● Problem requirements: Each record below is to be set down again precisely.
————————
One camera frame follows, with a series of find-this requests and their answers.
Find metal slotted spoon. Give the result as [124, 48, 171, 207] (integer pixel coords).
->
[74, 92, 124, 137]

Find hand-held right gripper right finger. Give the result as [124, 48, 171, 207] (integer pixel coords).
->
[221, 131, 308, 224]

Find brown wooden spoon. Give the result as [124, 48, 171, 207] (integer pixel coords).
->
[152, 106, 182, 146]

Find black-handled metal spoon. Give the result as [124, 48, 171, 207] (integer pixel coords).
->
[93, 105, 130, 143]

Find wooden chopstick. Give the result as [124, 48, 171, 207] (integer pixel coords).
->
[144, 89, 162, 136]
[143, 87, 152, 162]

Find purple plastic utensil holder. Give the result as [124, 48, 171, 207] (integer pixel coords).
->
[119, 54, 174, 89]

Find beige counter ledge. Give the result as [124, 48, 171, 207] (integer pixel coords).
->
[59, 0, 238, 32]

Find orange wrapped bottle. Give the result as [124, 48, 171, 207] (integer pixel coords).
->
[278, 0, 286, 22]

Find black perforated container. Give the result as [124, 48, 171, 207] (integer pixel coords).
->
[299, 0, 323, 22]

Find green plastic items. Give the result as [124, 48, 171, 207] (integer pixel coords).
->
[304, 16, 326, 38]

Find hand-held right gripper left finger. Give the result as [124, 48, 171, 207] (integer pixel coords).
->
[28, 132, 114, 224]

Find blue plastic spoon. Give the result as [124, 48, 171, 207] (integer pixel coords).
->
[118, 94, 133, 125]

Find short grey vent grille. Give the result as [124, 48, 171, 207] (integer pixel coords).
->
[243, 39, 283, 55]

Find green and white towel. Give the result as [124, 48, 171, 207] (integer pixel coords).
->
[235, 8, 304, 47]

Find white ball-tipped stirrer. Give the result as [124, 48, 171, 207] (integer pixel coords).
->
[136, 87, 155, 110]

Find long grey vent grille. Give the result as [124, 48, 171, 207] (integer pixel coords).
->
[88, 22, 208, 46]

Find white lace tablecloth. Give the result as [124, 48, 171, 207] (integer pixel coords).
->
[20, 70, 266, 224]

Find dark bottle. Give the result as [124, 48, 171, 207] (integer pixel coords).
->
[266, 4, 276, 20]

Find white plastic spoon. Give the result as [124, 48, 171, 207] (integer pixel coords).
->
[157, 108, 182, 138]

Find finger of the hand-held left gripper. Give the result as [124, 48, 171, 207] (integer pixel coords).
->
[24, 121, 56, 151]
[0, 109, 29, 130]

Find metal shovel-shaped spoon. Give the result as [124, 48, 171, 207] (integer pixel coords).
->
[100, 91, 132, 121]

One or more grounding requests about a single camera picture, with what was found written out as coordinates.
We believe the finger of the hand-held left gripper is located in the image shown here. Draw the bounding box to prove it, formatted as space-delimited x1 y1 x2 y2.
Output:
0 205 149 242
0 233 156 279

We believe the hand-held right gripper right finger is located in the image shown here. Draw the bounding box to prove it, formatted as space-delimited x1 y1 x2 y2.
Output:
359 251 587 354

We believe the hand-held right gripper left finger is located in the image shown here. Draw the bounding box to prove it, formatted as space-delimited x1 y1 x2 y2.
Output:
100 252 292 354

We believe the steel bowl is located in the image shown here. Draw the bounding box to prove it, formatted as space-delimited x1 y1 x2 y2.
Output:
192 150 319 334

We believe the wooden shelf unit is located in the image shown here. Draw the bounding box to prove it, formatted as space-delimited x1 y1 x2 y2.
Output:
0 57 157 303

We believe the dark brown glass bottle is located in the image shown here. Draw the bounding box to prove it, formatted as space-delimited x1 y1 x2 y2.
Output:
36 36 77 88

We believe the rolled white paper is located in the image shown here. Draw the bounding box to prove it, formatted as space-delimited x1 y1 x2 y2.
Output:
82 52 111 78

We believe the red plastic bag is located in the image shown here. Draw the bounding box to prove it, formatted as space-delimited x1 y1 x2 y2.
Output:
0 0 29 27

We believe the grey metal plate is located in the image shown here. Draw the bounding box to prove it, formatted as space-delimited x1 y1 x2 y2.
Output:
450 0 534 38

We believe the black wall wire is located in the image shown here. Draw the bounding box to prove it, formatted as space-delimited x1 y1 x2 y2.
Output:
————————
● Problem solution:
One camera frame follows, with a series of find-this requests and their answers.
Find metal slotted spoon. Give the result as [124, 48, 171, 207] (integer pixel coords).
->
[74, 92, 124, 137]

Find hand-held right gripper right finger. Give the result as [124, 48, 171, 207] (integer pixel coords).
->
[221, 131, 308, 224]

Find brown wooden spoon. Give the result as [124, 48, 171, 207] (integer pixel coords).
->
[152, 106, 182, 146]

Find black-handled metal spoon. Give the result as [124, 48, 171, 207] (integer pixel coords).
->
[93, 105, 130, 143]

Find wooden chopstick. Give the result as [124, 48, 171, 207] (integer pixel coords).
->
[144, 89, 162, 136]
[143, 87, 152, 162]

Find purple plastic utensil holder. Give the result as [124, 48, 171, 207] (integer pixel coords).
->
[119, 54, 174, 89]

Find beige counter ledge. Give the result as [124, 48, 171, 207] (integer pixel coords).
->
[59, 0, 238, 32]

Find orange wrapped bottle. Give the result as [124, 48, 171, 207] (integer pixel coords).
->
[278, 0, 286, 22]

Find black perforated container. Give the result as [124, 48, 171, 207] (integer pixel coords).
->
[299, 0, 323, 22]

Find green plastic items. Give the result as [124, 48, 171, 207] (integer pixel coords).
->
[304, 16, 326, 38]

Find hand-held right gripper left finger. Give the result as [124, 48, 171, 207] (integer pixel coords).
->
[28, 132, 114, 224]

Find blue plastic spoon. Give the result as [124, 48, 171, 207] (integer pixel coords).
->
[118, 94, 133, 125]

Find short grey vent grille. Give the result as [124, 48, 171, 207] (integer pixel coords).
->
[243, 39, 283, 55]

Find green and white towel. Give the result as [124, 48, 171, 207] (integer pixel coords).
->
[235, 8, 304, 47]

Find white ball-tipped stirrer. Give the result as [124, 48, 171, 207] (integer pixel coords).
->
[136, 87, 155, 110]

Find long grey vent grille. Give the result as [124, 48, 171, 207] (integer pixel coords).
->
[88, 22, 208, 46]

Find white lace tablecloth. Give the result as [124, 48, 171, 207] (integer pixel coords).
->
[20, 70, 266, 224]

Find dark bottle. Give the result as [124, 48, 171, 207] (integer pixel coords).
->
[266, 4, 276, 20]

Find white plastic spoon. Give the result as [124, 48, 171, 207] (integer pixel coords).
->
[157, 108, 182, 138]

Find finger of the hand-held left gripper. Give the result as [124, 48, 171, 207] (integer pixel coords).
->
[24, 121, 56, 151]
[0, 109, 29, 130]

Find metal shovel-shaped spoon. Give the result as [124, 48, 171, 207] (integer pixel coords).
->
[100, 91, 132, 121]

One or more grounding requests about a single camera picture, with what was found written out as coordinates.
We believe the finger of the hand-held left gripper is located in the image shown here. Draw the bounding box to prove it, formatted as space-delimited x1 y1 x2 y2.
Output:
0 205 149 242
0 233 156 279

We believe the hand-held right gripper right finger is located in the image shown here. Draw the bounding box to prove it, formatted as space-delimited x1 y1 x2 y2.
Output:
359 251 587 354

We believe the hand-held right gripper left finger is located in the image shown here. Draw the bounding box to prove it, formatted as space-delimited x1 y1 x2 y2.
Output:
100 252 292 354

We believe the steel bowl is located in the image shown here. Draw the bounding box to prove it, formatted as space-delimited x1 y1 x2 y2.
Output:
192 150 319 334

We believe the wooden shelf unit is located in the image shown here. Draw the bounding box to prove it, formatted as space-delimited x1 y1 x2 y2.
Output:
0 57 157 303

We believe the dark brown glass bottle is located in the image shown here. Draw the bounding box to prove it, formatted as space-delimited x1 y1 x2 y2.
Output:
36 36 77 88

We believe the rolled white paper is located in the image shown here. Draw the bounding box to prove it, formatted as space-delimited x1 y1 x2 y2.
Output:
82 52 111 78

We believe the red plastic bag is located in the image shown here. Draw the bounding box to prove it, formatted as space-delimited x1 y1 x2 y2.
Output:
0 0 29 27

We believe the grey metal plate is located in the image shown here. Draw the bounding box to prove it, formatted as space-delimited x1 y1 x2 y2.
Output:
450 0 534 38

We believe the black wall wire is located in the image shown here. Draw the bounding box to prove it, formatted as space-delimited x1 y1 x2 y2.
Output:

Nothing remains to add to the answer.